Early edition


Modern newspapers have almost become a thing of the past, but on a recent tour of the Mackenzie House, I got to see a demonstration of old-timey printing. It was a long and laborious process, but very interesting to see and learn about. For example, this scene with the animals would be used to illustrate stories, but it had to be molded in the negative. You can see the mold right above it. I'm not sure I'd be able to think backwards like that and I'm impressed that those artisans could!

20 comments:

Olivier said...

j'aime bien ces vieux journaux et imprimerie

Paul in Powell River said...

Very nice, I'd like to see that myself. Certainly one of the more colourful characters in our history, was Mr Mackenzie.

cieldequimper said...

Et que dire de l'invention de l'imprimerie alors !

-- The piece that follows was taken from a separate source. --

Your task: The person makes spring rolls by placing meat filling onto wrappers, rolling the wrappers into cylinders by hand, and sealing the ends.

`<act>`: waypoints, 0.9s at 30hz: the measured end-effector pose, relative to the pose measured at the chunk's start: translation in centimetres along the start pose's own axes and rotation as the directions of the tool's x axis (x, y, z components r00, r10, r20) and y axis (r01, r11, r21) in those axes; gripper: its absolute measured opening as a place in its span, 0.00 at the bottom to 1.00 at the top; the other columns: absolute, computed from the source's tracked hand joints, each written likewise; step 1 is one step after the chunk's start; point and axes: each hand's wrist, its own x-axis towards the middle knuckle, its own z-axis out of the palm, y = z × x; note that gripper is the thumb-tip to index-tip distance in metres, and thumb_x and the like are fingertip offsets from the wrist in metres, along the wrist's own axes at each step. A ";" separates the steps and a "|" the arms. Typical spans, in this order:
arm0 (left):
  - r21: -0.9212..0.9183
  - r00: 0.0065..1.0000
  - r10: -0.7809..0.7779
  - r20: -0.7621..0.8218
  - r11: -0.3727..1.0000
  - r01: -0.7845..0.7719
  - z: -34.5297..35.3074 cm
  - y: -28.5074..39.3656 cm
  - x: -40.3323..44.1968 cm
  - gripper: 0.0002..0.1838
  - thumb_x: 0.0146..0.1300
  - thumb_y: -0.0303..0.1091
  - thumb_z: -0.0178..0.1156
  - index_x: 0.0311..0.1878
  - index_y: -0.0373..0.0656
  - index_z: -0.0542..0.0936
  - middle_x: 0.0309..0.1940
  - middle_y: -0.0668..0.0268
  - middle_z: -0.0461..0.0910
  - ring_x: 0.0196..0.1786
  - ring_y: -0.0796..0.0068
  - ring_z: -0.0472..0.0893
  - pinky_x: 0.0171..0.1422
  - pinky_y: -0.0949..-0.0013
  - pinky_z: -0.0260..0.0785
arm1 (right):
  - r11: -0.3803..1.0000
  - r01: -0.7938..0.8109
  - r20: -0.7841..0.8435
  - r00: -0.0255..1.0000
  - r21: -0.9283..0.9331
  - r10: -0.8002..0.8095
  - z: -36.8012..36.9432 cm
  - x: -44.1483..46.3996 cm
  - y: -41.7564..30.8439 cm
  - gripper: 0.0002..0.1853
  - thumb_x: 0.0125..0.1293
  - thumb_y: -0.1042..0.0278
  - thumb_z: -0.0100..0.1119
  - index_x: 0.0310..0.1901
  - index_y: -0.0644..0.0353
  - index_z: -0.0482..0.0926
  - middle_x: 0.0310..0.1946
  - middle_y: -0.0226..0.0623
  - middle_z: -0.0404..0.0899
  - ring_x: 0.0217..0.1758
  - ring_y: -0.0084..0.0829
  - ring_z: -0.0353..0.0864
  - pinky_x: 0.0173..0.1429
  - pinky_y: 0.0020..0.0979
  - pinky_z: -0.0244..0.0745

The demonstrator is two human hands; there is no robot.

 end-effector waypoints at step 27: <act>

J'adore cette photo et l'atmosphère qui s'en dégage !

Hilda said...

Both my husband and I would have enjoyed this immensely. We were both typographers in another lifetime and it is still a passion.

Cezar and Léia said...

Very very very interesting, I like a lot the animals illustration, it's wonderful!
Léia

Jim Klenke said...

With so much work that went into creating those images I wonder if they used them more than once.

Halcyon said...

@Jim - they were expensive, so the papers would use them multiple times. They would pick scenes that fit the tone and subject of their paper. This one was for farmers.

SRQ said...

Interesting. I wonder what they would think of electronic newspapers nowadays.

Tanya said...

i know, it's quite impressive isn't it? i want to refinish my coffee table and it will involve a transfer and i'm confused over the reverse process lol....i know it's not very green of me but i still prefer a real newspaper to reading online. same with books.

Lowell said...

Very fascinating. Lois worked for a small newspaper for awhile in Pennsylvania back in the early 70s. Things have really changed since then, too.

Our new site is up and working well. We'll be posting there from now on.

http://landlphotography2.weebly.com/

Have a great day/week/month/year!

Louis la Vache said...

«Louis» has two uncles who are printers, both of whom learned their trade in a old-time print shop where the lead was melted and poured into the molds that you show. «Louis» remembers this from when he was a little boy. There was also a machine that cast the type for setting the pages for the newspaper.

RedPat said...

Nice post - another place i have never been!

David Thomas said...

Im sure it required a lot of patience to do this. That is one thing that has not changed much with blogging. . .

JM said...

This is wonderful!

VP said...

Then even the simpler images required consummate artists...

NixBlog said...

What a beautiful shot! It really complements the subject matter well and has that patina of time...

Regina K said...

Wonderful image, sounds like an interesting place.

Jack said...

I have seen exhibitions of manual typesetting at Williamsburg and Old Sturbridge Village. Lost of work! Your composition here is very good.

Randy said...

What a great thing to see. Thanks for sharing.

Virginia said...

What a beautiful composition and lighting here.